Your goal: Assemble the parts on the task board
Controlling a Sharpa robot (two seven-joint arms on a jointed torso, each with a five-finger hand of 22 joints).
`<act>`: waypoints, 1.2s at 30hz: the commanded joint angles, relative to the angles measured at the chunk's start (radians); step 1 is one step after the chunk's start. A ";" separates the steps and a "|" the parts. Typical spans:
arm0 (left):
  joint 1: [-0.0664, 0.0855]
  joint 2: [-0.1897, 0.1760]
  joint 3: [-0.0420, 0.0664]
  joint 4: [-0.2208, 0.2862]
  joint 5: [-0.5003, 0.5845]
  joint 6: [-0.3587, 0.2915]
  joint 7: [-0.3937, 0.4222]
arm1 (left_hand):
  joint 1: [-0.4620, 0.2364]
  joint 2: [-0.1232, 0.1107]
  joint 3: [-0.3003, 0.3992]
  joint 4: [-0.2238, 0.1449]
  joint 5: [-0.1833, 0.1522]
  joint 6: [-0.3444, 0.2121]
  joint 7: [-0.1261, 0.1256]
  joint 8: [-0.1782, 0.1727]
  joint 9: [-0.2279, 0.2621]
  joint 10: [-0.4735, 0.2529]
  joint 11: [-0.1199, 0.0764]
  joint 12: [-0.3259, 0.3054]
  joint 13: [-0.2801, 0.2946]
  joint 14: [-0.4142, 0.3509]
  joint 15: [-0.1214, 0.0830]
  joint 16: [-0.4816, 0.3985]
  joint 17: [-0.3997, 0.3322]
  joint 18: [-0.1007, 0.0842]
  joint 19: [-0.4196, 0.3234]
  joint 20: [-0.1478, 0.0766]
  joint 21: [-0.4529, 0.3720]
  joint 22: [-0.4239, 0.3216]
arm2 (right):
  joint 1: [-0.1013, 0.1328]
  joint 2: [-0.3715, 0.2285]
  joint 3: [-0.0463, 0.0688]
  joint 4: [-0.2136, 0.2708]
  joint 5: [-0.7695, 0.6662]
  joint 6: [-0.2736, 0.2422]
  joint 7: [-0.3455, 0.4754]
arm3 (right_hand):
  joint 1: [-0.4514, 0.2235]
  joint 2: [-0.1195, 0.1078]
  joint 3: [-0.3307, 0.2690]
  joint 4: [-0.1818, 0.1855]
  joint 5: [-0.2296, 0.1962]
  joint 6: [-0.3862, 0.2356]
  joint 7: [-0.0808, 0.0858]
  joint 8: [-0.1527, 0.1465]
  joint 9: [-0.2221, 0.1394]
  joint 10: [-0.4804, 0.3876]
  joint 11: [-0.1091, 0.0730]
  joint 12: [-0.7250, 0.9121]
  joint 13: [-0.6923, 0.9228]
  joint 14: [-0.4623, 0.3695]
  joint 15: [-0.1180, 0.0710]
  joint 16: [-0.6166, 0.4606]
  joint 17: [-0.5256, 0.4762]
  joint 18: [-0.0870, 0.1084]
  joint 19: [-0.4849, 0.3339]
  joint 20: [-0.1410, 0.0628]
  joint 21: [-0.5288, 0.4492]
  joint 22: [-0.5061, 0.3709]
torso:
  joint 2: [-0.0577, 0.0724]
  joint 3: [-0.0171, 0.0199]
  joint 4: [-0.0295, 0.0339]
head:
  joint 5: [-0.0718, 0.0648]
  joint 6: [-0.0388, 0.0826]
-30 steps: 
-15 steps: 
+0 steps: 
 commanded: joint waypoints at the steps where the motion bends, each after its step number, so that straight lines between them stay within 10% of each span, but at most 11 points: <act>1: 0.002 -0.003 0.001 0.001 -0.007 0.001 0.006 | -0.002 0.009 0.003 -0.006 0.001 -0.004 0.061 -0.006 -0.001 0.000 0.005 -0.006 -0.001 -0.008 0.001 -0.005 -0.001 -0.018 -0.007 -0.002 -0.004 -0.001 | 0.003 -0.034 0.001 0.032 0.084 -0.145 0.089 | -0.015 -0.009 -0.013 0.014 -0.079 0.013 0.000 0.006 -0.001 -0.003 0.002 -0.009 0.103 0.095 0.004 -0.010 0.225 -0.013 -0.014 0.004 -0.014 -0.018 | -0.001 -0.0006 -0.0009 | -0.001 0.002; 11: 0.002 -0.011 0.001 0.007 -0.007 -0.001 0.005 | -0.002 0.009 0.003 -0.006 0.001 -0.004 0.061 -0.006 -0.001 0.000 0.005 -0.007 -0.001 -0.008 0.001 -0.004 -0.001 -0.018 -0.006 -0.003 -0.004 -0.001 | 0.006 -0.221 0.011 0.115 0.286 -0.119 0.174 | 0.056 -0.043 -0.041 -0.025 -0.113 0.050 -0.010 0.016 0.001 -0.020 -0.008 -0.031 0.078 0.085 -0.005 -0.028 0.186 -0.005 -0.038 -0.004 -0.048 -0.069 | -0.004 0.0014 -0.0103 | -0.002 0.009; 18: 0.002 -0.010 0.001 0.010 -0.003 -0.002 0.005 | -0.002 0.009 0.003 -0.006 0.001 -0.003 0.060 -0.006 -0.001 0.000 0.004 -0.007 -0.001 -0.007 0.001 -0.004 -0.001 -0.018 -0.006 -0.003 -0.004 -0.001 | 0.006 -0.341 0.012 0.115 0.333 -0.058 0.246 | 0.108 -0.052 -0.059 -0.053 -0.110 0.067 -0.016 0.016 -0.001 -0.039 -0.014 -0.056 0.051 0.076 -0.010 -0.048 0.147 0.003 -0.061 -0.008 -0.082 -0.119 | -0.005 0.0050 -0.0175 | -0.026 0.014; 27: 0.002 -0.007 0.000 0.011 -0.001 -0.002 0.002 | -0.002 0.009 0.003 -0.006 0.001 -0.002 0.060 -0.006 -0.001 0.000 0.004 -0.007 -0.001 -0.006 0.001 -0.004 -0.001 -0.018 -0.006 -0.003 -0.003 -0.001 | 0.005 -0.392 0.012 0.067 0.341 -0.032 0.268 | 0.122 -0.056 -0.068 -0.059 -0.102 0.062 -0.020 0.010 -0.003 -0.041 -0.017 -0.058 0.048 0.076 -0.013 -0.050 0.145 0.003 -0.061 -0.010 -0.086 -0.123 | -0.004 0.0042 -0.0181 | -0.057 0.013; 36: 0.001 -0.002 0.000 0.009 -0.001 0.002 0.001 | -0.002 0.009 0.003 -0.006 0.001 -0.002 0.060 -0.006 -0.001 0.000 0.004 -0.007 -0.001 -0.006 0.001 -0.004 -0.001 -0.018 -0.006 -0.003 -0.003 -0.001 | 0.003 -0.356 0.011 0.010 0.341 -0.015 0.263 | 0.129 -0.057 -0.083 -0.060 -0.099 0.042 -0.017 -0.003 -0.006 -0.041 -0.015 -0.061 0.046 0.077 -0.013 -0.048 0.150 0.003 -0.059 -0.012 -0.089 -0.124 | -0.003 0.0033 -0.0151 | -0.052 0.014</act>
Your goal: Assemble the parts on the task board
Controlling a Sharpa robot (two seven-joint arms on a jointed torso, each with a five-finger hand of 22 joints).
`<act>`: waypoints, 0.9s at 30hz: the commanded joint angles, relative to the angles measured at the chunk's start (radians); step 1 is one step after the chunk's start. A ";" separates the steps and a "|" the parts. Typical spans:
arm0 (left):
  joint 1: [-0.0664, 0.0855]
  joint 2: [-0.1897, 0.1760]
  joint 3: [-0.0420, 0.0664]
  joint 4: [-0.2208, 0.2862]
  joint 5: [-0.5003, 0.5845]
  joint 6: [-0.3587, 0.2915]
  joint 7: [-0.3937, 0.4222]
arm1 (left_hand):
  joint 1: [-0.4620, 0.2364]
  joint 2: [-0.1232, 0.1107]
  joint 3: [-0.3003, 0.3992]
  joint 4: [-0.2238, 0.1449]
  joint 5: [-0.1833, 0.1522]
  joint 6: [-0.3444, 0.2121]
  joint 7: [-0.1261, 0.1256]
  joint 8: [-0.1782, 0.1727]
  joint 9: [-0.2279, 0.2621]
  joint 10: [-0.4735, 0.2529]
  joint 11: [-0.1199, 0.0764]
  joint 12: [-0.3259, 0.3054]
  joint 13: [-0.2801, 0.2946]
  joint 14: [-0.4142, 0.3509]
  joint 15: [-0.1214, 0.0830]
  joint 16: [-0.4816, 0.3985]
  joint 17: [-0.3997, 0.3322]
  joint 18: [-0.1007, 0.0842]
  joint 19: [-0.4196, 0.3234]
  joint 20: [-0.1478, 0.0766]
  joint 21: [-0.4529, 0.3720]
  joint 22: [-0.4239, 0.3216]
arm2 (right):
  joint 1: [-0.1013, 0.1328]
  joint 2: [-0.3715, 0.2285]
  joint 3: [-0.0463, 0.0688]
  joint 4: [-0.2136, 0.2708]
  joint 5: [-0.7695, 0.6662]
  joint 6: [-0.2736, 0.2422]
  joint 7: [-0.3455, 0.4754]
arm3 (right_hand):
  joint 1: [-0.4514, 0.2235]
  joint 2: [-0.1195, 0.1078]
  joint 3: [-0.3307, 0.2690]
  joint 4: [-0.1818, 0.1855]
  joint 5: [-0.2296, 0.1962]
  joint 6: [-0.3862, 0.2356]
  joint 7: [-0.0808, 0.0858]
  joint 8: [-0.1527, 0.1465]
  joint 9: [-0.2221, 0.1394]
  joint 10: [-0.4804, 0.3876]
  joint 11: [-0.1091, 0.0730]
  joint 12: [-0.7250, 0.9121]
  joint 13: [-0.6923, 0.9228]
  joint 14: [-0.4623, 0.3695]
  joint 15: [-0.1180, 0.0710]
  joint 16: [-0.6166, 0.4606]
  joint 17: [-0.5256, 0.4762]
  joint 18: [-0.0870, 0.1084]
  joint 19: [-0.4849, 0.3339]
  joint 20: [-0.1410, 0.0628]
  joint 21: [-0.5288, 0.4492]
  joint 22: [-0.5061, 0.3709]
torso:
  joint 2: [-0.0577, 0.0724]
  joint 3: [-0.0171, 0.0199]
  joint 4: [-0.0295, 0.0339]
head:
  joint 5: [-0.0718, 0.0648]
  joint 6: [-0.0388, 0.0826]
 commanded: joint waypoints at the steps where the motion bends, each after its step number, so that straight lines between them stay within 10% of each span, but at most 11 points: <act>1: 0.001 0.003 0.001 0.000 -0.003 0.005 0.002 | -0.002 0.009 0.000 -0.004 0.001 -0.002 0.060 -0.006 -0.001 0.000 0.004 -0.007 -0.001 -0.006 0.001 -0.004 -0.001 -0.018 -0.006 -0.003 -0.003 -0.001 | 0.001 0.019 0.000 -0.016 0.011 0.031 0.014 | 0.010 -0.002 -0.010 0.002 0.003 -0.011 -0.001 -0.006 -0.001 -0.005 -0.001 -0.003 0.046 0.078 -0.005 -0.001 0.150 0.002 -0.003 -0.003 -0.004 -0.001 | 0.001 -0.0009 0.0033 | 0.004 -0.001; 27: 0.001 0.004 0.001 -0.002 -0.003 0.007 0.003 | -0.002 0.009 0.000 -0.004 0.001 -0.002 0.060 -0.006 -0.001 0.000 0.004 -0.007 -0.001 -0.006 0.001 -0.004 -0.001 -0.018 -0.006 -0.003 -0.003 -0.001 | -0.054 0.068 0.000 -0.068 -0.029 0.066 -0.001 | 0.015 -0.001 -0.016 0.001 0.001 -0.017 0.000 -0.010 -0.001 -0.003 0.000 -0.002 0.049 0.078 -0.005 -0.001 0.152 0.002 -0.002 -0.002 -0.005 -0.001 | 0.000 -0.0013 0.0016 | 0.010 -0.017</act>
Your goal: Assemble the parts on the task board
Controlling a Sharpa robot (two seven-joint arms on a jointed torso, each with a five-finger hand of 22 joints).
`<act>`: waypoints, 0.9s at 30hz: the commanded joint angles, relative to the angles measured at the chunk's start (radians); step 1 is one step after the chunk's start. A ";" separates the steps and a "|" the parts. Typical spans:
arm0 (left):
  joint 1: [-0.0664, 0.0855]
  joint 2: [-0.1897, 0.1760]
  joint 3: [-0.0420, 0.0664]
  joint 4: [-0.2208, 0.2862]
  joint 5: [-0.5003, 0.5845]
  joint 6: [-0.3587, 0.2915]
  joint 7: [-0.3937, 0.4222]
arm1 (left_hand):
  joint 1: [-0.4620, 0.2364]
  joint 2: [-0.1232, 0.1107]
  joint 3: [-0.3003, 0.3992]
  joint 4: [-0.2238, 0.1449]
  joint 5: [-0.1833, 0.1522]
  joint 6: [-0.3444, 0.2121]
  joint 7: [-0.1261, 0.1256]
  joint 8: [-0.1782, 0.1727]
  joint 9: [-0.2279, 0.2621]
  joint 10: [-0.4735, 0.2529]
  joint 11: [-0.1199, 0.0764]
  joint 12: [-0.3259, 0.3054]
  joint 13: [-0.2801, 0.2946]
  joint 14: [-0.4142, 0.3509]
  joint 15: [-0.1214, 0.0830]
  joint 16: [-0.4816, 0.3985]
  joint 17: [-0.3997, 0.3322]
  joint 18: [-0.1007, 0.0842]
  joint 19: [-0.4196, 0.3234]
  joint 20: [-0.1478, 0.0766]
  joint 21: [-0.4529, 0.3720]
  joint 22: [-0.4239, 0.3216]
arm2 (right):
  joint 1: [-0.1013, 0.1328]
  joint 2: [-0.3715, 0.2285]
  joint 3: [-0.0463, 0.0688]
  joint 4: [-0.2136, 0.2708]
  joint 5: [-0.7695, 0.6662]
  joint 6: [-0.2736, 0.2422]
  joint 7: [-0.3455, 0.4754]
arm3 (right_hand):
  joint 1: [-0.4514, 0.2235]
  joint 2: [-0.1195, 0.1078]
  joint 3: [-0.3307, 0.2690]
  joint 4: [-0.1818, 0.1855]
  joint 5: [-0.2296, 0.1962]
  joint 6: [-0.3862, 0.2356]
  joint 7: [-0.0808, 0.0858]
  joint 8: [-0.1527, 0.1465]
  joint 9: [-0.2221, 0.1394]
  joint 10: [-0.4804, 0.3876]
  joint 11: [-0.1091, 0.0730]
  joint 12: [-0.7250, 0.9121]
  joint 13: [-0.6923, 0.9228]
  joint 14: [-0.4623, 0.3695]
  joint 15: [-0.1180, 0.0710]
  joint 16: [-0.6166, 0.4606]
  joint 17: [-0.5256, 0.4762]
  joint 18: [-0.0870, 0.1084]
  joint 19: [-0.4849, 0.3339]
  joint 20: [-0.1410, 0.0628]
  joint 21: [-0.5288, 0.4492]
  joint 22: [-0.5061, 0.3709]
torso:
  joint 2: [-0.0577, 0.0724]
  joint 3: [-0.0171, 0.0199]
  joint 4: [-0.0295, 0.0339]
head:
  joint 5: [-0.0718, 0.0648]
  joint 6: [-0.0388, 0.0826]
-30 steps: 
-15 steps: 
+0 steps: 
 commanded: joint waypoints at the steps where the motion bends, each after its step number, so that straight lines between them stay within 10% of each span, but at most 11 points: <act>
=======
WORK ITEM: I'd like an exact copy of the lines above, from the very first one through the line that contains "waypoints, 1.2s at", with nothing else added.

TASK ANSWER:
Your goal: Assemble the parts on the task board
Controlling a Sharpa robot (two seven-joint arms on a jointed torso, each with a five-finger hand of 22 joints).
`<act>`: waypoints, 1.2s at 30hz: the commanded joint angles, relative to the angles measured at the chunk's start (radians); step 1 is one step after the chunk's start. A ";" separates the steps and a "|" the parts. Typical spans:

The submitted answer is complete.